About
MemGPT Agent, now developed under the Letta project (letta-ai/letta), is an open-source Python framework designed for engineers and researchers who want to build truly stateful AI agents. Unlike standard LLM chat interfaces that lose context between sessions, MemGPT introduces a virtual context management system inspired by operating system memory hierarchies — giving agents both in-context (working) memory and out-of-context (archival) memory that persists indefinitely. Agents built with Letta/MemGPT can recall prior conversations, update their own memory banks, and self-improve as they interact with users over time. The platform supports multiple LLM backends, making it flexible for teams using OpenAI, open-source models, or custom deployments. It integrates easily into existing systems via a REST API, with Docker support for simplified deployment. With over 21,500 GitHub stars and 2,300 forks, the project has strong community adoption. It includes example notebooks, alembic-based database migrations for persistent storage, webhook support, and observability tooling (OpenTelemetry). Letta/MemGPT is ideal for developers building long-running AI assistants, autonomous agents, customer support bots, research tools, and any application requiring agents that grow smarter through use.
Key Features
- Persistent Hierarchical Memory: Agents maintain both in-context working memory and unlimited out-of-context archival memory, enabling recall across unlimited conversation history.
- Self-Updating Knowledge: Agents can autonomously read and write to their own memory banks, allowing them to learn from interactions and improve over time without manual updates.
- Multi-LLM Backend Support: Supports OpenAI models, open-source LLMs, and custom model deployments, giving teams flexibility in their infrastructure choices.
- REST API & Docker Deployment: Ships with a fully documented REST API and Docker Compose configurations for easy local and production deployments.
- Observability & Webhooks: Built-in OpenTelemetry support and webhook integration enable monitoring, tracing, and event-driven workflows for production agent systems.
Use Cases
- Building a personal AI assistant that remembers user preferences, past conversations, and evolving context across weeks or months of interaction.
- Creating autonomous research agents that accumulate and organize knowledge from documents, web searches, and prior tasks over time.
- Developing customer support bots that recall individual customer histories and adapt responses based on prior interactions.
- Powering long-running AI agents in enterprise workflows that must maintain state, context, and learned heuristics across extended deployments.
- Prototyping and researching new memory-augmented LLM architectures using the open-source codebase and example notebooks.
Pros
- Truly Stateful Agents: Unlike standard chatbots, MemGPT agents maintain persistent memory across sessions, making them suitable for long-running, relationship-aware applications.
- Highly Active Open-Source Community: With 21,500+ GitHub stars and thousands of forks, the project benefits from rapid development, extensive examples, and broad community support.
- Flexible LLM Compatibility: Works with OpenAI APIs and self-hosted open-source models, reducing vendor lock-in and enabling cost-effective deployments.
Cons
- Steep Learning Curve for Beginners: The memory architecture and agent state management concepts require significant developer experience to implement correctly in production.

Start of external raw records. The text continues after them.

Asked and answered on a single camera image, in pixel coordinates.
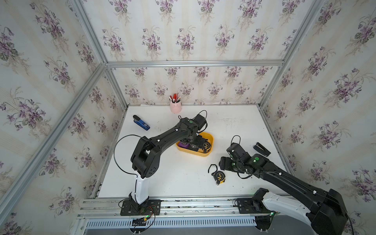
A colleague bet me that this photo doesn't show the purple tape measure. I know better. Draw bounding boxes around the purple tape measure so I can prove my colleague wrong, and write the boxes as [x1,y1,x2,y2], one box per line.
[178,141,190,149]

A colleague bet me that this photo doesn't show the black yellow tape measure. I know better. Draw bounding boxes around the black yellow tape measure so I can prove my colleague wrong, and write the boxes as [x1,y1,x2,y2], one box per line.
[202,141,212,154]
[208,164,226,186]

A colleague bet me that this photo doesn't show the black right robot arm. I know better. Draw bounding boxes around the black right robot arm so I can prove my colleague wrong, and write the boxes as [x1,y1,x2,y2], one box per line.
[219,143,350,235]

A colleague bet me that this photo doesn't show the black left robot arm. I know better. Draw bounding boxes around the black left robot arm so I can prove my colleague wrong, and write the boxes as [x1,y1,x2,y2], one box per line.
[129,114,212,206]

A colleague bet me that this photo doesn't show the yellow storage tray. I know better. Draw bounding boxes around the yellow storage tray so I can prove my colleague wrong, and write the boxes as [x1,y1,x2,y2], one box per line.
[175,132,214,157]

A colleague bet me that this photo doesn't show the pink pen holder cup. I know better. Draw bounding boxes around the pink pen holder cup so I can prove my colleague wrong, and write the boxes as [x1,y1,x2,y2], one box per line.
[170,101,182,114]

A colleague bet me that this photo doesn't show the red pens in cup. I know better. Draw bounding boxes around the red pens in cup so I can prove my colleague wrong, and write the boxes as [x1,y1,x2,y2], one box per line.
[169,93,181,103]

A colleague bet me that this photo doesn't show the blue black stapler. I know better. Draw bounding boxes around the blue black stapler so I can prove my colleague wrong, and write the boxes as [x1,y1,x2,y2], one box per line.
[133,115,150,131]

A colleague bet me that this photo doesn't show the small circuit board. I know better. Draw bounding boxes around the small circuit board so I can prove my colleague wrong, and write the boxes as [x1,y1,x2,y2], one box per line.
[132,218,147,227]

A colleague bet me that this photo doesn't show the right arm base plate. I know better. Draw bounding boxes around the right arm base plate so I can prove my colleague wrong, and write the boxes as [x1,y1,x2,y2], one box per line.
[234,198,273,214]

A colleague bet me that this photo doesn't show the aluminium mounting rail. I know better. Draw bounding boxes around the aluminium mounting rail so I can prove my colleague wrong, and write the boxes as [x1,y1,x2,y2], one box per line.
[70,195,294,235]

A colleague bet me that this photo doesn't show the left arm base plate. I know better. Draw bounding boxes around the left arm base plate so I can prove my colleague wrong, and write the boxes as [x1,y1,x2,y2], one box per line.
[120,199,162,216]

- Self-Hosted Infrastructure Required: Getting the most out of the platform requires setting up and maintaining your own server or cloud environment, which adds operational overhead.
- Python-Only SDK: The primary SDK is Python-based, limiting adoption for teams working in other programming languages without using the REST API.
Frequently Asked Questions
MemGPT was the original research project and library. Letta (letta-ai/letta) is its evolution into a full production platform for building stateful agents, maintaining the same core memory architecture with expanded tooling and enterprise readiness.
MemGPT uses a virtual context management system with two layers: in-context (working) memory that fits within the LLM's context window, and out-of-context archival memory stored in a database. The agent can autonomously move information between these layers as needed.
MemGPT/Letta supports OpenAI models (GPT-4, etc.), local open-source models via vLLM or Ollama, and other OpenAI-compatible API endpoints, making it highly flexible.
Yes, the core framework is fully open-source under a permissive license on GitHub. You only pay for any underlying LLM API usage (e.g., OpenAI tokens) or your own infrastructure costs.
You can build long-term personal AI assistants, autonomous research agents, customer support bots with user history, document Q&A systems with evolving knowledge bases, and any agent that benefits from memory persisting across sessions.